These steps deploy the entire application suite onto Azure Kubernetes Service (AKS) and dependent infrastructure (CosmosDB with MongoDB API and Azure Container Registry) using the az cli kubectl, and helm.

Prerequisites

  • Fundamental knowledge of how to use git version control
  • az cli configured with a bash shell
  • jq installed if creating a Service Principal
  • docker installed if desired to build and deploy the microservices to ACR locally versus the upstream docker hub images

Tasks Overview

  1. Pre-requisite setup
  2. Create the infrastructure
  3. Prep the AKS cluster
  4. Load the application CosmosDB data
  5. Install the application suite

Task 1: Pre-requisite setup

Change READY_LOCATION variable to the desired azure datacenter and optionally READY_RG and READY_PATH variables then execute the script below.

# Variables
export READY_RG=pumrpmicro
export READY_LOCATION=eastus2
export READY_PATH=~/temp/pumrpmicro

# Folder
rm -rf $READY_PATH
mkdir -p $READY_PATH

# Clone the code locally
git clone git@github.com:Microsoft/PartsUnlimitedMRPmicro.git
cd PartsUnlimitedMRPmicro

# Create a resource group
az group create -n $READY_RG -l $READY_LOCATION

If an SSH key or ServicePrincipal is not already available to use, create it using the steps below:

# ServicePrincipal Creation
echo "Creating ServicePrincipal for AKS Cluster.."
export SP_JSON=`az ad sp create-for-rbac --role="Contributor"`
export SP_NAME=`echo $SP_JSON | jq -r '.name'`
export SP_PASS=`echo $SP_JSON | jq -r '.password'`
export SP_ID=`echo $SP_JSON | jq -r '.appId'`
echo "Service Principal Name: " $SP_NAME
echo "Service Principal Password: " $SP_PASS
echo "Service Principal Id: " $SP_ID

# SSH Keys
ssh-keygen -f $READY_PATH/pumrpmicro -t rsa -N ''

Task 2: Create an AKS Cluster, Azure Container Registry (ACR), and CosmosDB

Use the ssh key and service principal to create the infrastructure using the included ARM template deployed Azure portal or az cli.

OR

Modify the ./deploy/azuredeploy.parameters.json file with the secrets and execute:

az group deployment create --resource-group="$READY_RG" --template-file ./deploy/azuredeploy.json --parameters @./deploy/azuredeploy.parameters.json

Task 3: Prep the AKS cluster

This gets the kubeconfig, sets the required kubernetes secrets for the applications, and installs helm.

Helm is a tool for managing Kubernetes charts.

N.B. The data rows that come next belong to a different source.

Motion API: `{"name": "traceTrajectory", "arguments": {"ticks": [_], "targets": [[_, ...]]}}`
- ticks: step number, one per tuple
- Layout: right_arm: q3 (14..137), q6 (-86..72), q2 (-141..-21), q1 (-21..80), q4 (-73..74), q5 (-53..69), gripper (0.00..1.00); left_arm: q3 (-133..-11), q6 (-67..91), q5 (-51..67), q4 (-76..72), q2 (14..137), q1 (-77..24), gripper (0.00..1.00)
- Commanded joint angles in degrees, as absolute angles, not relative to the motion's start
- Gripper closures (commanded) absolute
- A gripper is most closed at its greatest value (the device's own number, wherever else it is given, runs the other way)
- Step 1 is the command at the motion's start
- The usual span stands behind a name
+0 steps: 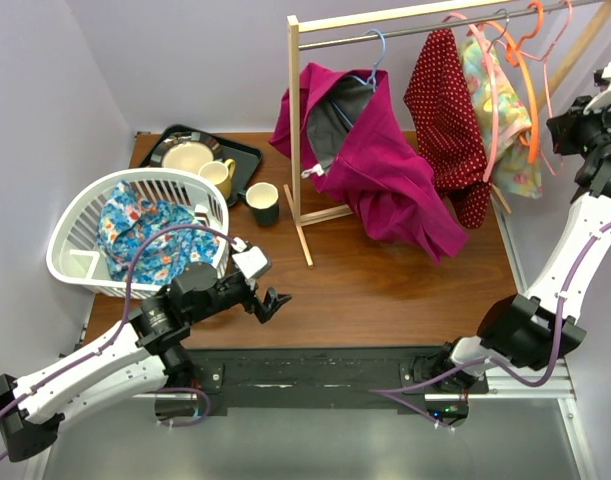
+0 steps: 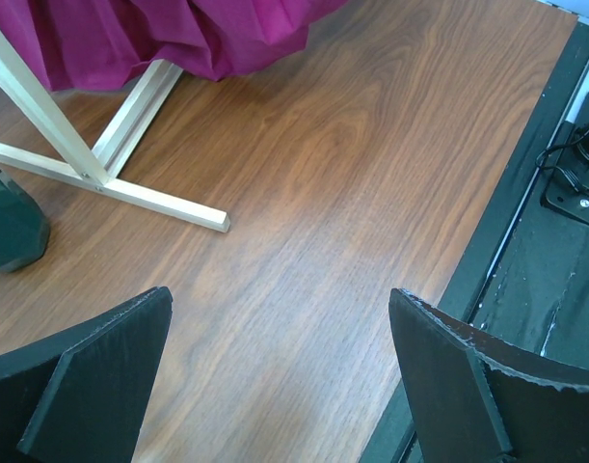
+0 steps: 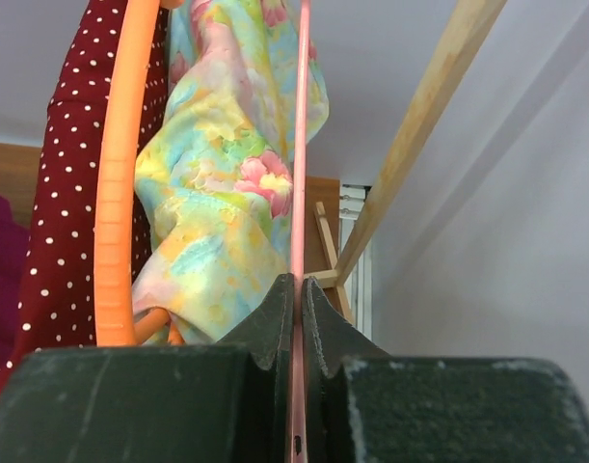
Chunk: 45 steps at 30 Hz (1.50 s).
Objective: Place the skirt on the hanger
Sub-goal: Grab a hanger with the right arm
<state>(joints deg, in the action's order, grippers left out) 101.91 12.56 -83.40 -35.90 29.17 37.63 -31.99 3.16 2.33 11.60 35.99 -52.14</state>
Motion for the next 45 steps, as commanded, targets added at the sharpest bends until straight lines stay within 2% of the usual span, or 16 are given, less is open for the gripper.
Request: {"name": "traceTrajectory", "arguments": {"ticks": [1, 10, 23, 35, 45], "targets": [[97.9, 8.3, -78.9, -36.6, 16.5, 40.2, 1.0, -31.9, 1.6, 2.9, 9.0, 36.1, -51.8, 0.0], [95.1, -4.1, -79.6, -36.6, 3.1, 41.1, 1.0, -31.9, 1.5, 3.0, 9.1, 36.6, -51.8, 0.0], [83.1, -6.0, -74.8, -36.6, -8.3, 41.0, 1.0, -31.9, 1.3, 3.4, 9.1, 37.2, -51.8, 0.0], [69.7, -13.9, -72.5, -36.7, -32.8, 36.2, 1.0, -31.8, 1.3, 3.5, 9.1, 38.2, -51.8, 0.0], [67.3, -18.2, -73.2, -36.7, -41.2, 32.3, 1.0, -31.8, 1.3, 3.7, 9.0, 38.7, -51.8, 0.0]]}}
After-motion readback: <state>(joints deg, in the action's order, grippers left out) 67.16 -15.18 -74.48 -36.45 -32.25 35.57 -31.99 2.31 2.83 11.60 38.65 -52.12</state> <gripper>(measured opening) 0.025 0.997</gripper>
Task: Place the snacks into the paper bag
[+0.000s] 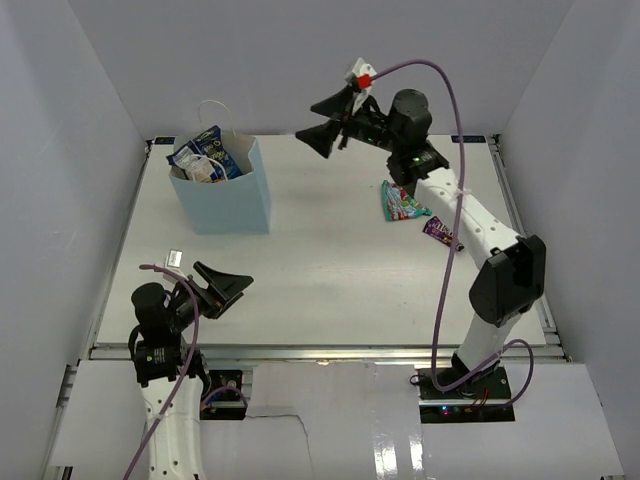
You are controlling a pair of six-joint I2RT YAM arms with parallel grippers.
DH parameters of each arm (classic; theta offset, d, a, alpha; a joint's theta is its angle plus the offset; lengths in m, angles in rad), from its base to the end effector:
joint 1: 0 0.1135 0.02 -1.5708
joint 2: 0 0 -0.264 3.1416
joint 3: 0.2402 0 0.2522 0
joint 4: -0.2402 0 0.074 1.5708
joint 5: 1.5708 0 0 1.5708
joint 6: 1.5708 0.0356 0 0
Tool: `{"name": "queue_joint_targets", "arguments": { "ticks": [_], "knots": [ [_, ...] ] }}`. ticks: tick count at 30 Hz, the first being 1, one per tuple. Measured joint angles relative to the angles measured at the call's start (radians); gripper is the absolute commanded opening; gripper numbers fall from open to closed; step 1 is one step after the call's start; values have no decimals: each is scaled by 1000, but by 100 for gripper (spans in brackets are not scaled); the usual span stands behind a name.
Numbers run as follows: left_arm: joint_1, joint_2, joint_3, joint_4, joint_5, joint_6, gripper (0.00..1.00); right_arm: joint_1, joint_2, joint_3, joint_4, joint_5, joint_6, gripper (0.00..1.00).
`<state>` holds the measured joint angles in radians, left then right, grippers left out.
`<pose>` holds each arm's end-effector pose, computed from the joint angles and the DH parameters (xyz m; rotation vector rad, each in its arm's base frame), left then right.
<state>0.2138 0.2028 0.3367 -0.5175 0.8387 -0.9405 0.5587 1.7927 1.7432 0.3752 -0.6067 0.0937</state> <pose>0.0905 -0.0074 0.2222 -0.5736 1.9582 -1.2828 0.3484 0.2417 0.4519 -0.8184 1.0908 0.9287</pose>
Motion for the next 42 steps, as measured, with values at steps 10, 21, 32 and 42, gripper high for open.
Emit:
{"name": "queue_joint_targets", "arguments": {
  "ticks": [10, 21, 32, 42],
  "knots": [
    [0, 35, 0, 10, 0, 12, 96, -406, -147, -341, -645, 88, -222, 96],
    [0, 127, -2, 51, 2, 27, 96, -626, -124, -475, -1003, 299, -822, 75],
    [0, 79, -20, 54, 11, 15, 96, -631, 99, -425, -1068, 364, -1093, 69],
    [0, 79, -20, 51, 11, 16, 96, -631, 107, -417, -1022, 388, -1123, 66]
  ]
}}
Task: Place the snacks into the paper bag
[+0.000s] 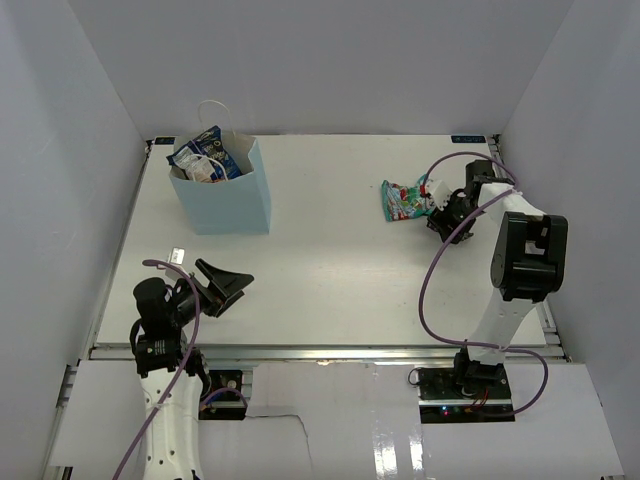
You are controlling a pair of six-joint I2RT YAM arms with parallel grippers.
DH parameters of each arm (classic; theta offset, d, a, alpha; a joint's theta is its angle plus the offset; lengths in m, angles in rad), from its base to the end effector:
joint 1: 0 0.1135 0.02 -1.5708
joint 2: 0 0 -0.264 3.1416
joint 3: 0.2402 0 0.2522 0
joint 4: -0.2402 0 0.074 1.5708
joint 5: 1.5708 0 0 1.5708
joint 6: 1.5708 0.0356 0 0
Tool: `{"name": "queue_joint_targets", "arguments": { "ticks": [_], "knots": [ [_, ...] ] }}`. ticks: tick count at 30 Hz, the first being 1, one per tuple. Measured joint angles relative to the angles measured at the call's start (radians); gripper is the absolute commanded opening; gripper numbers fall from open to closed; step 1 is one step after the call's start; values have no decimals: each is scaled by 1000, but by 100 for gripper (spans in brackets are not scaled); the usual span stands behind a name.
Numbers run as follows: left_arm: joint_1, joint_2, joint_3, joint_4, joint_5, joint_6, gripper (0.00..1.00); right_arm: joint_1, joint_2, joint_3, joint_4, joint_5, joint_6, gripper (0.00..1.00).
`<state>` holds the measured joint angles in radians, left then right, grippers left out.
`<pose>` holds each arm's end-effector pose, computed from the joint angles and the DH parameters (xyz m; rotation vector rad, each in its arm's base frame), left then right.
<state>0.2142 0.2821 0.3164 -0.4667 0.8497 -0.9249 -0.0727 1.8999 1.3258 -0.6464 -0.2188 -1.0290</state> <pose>0.1012 -0.0054 0.2145 -0.5903 1.9944 -1.2922 0.3805 -0.0200 0.1785 -1.3035 2.3998 0.0026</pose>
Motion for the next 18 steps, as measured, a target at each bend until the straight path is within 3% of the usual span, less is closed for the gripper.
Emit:
{"name": "queue_joint_targets", "arguments": {
  "ticks": [11, 15, 18],
  "knots": [
    [0, 14, -2, 0, 0, 5, 96, -11, 4, 47, 28, -24, 32, 64],
    [0, 13, -2, -1, 1, 4, 96, -13, 43, 48, 21, -45, 44, 58],
    [0, 8, -2, -1, 0, 4, 96, -17, 63, 61, -4, -74, 50, 44]
  ]
}}
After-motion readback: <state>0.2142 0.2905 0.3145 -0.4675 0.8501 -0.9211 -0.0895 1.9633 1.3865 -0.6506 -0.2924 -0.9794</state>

Charts are packages of pre-configured Kubernetes resources. A quick walkthrough on helm is available at: https://github.com/kubernetes/helm. The helm installation guide is provided for reference.

If kubectl is not already installed, you can install it using: az aks install-cli

az aks get-credentials -g $READY_RG -n $READY_RG

# Add the secrets to be authenticated in the cluster
READY_ACR_PASSWORD=$(az acr credential show -n ${READY_RG}acr -g ${READY_RG} -o tsv --query 'passwords[0].value')

kubectl create secret docker-registry puregistrykey --docker-server=https://${READY_RG}acr.azurecr.io --docker-username=${READY_RG}acr --docker-password=$READY_ACR_PASSWORD --docker-email=$READY_RG@contoso.com

# Add the kubernetes CosmosDB secret for APIs to connect
kubectl create secret generic cosmosdb --from-literal=connection=$READY_COSMOSDB --from-literal=database=${READY_COSMOSDB_NAME}

# Install / Upgrade Helm
kubectl create serviceaccount --namespace kube-system tillersa
kubectl create clusterrolebinding tiller-cluster-rule --clusterrole=cluster-admin --serviceaccount=kube-system:tillersa
helm init --upgrade --service-account tillersa

Task 4: Load the application CosmosDB data

Install the node.js mongodb npm package. npm install mongodb

Execute load_mock_data.js with your DB information and run it to load your database with mock data.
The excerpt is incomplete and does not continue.